WHAT TO PRODUCE: Leave out the pictures and output the data verbatim.
# # # # # # #
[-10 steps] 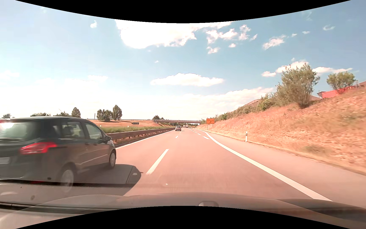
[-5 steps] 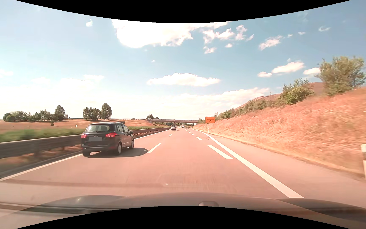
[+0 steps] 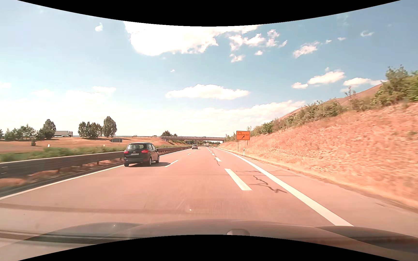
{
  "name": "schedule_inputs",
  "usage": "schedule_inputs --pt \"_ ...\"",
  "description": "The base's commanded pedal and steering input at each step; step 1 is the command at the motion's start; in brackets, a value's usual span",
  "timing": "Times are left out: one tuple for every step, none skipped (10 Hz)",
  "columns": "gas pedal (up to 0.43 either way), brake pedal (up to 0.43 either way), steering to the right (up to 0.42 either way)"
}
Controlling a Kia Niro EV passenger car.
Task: Follow the waypoints while adhering to traffic rules and regulations
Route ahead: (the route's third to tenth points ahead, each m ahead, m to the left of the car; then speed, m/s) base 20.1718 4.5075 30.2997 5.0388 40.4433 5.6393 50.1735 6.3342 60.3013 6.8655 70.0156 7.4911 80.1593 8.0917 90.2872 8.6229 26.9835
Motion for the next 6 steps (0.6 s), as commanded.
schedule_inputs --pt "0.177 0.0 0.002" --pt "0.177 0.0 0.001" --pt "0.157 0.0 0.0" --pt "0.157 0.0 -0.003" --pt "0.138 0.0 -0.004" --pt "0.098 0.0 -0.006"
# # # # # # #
REPLY:
[-10 steps] 
[-5 steps] 
[+0 steps] 
{
  "name": "schedule_inputs",
  "usage": "schedule_inputs --pt \"_ ...\"",
  "description": "The base's commanded pedal and steering input at each step; step 1 is the command at the motion's start; in brackets, a value's usual span",
  "timing": "Times are left out: one tuple for every step, none skipped (10 Hz)",
  "columns": "gas pedal (up to 0.43 either way), brake pedal (up to 0.43 either way), steering to the right (up to 0.42 either way)"
}
Controlling a Kia Niro EV passenger car.
Task: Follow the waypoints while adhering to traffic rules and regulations
Route ahead: (the route's third to tenth points ahead, each m ahead, m to the left of the car; then speed, m/s) base 20.1718 4.5075 30.2997 5.0388 40.4433 5.6393 50.1735 6.3342 60.3013 6.8655 70.0156 7.4911 80.1593 8.0917 90.2872 8.6229 26.9835
Motion for the next 6 steps (0.6 s), as commanded.
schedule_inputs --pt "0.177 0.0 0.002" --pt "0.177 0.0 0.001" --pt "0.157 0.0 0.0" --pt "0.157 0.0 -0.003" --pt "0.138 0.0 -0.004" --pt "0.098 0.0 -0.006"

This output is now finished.